"Don't--the man is ill! Oh, how dreadful! Loosen his collar--open the window. I wonder if he needs a doctor," and she stepped to the electric button of the bell.
"There might be one in the hotel," said Aksakoff, as Joan and Askew obeyed her directions. And from the tone of his voice she knew that there was one in the hotel. "It really seems to be a kind of fit," said Aksakoff, looking at the now unconscious man. "Yet he appeared to be quite well a few minutes ago."

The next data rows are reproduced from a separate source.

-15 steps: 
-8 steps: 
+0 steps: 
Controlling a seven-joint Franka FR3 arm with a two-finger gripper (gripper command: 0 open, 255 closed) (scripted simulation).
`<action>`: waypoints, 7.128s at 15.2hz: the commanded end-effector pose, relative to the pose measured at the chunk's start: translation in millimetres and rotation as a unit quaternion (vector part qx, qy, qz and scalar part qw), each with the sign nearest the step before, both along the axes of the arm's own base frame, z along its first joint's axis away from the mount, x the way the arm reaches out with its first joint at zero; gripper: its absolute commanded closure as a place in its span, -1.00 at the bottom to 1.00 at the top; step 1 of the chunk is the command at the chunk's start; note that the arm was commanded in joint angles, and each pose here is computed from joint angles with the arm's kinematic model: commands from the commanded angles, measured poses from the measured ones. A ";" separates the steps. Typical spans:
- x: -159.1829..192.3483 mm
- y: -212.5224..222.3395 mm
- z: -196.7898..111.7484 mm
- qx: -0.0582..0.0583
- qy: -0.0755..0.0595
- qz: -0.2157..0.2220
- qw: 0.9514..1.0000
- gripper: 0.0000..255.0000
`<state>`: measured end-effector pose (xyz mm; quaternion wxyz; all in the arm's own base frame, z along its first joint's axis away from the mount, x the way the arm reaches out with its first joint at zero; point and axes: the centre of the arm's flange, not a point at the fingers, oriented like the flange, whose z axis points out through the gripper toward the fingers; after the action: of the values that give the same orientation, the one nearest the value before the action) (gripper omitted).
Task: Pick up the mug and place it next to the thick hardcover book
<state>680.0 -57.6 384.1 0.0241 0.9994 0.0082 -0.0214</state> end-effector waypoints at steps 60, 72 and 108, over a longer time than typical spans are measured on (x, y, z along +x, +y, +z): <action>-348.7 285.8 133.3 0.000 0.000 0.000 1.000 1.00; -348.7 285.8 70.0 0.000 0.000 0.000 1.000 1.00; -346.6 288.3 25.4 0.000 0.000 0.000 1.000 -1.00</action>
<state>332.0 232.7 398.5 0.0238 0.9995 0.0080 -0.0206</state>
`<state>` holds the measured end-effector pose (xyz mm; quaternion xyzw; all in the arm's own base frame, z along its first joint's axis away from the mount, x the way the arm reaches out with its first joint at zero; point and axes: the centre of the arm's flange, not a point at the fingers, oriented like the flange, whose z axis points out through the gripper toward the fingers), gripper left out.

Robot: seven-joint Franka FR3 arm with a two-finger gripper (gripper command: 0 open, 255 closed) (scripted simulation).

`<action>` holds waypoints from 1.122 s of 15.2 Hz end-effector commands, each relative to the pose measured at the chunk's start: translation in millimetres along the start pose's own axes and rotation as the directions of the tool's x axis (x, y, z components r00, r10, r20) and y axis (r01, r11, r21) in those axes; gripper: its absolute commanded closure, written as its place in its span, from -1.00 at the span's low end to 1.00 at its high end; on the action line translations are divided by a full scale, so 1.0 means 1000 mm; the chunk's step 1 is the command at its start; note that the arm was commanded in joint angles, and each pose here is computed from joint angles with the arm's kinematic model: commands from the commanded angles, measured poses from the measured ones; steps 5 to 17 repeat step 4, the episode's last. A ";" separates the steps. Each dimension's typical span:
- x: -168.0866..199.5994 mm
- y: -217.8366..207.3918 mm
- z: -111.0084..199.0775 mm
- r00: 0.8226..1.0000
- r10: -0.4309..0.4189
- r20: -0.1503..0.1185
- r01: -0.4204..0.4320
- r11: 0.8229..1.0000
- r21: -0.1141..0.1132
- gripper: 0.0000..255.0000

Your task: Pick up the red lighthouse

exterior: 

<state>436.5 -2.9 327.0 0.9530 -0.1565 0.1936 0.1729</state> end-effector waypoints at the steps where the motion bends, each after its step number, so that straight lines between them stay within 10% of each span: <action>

Leah did not hear. She was already at the door issuing hurried instructions to a waiter, whose smile had vanished. When she came back the two men had placed Demetrius on the sofa, where he lay breathing heavily, his face white and his lips purple; not a pleasant sight by any means, as Askew thought.
"Had not you ladies better retire?" he suggested.
"No, no!" they cried in one breath. "We must help."
"Only the doctor can do that--if there is one," said Aksakoff, observing his handiwork on the sofa with a critical eye.
Then, at the tail of a triple rap, entered the fat proprietor of the Henri Trois, scared in looks and importantly fussy in manner. Behind him glided a spick-and-span man, not unlike Demetrius, and unmistakably Tartar.
"Dr. Helfmann happened to be luncheoning," explained M. Gravier, "fortunately. What is the matter, madame?"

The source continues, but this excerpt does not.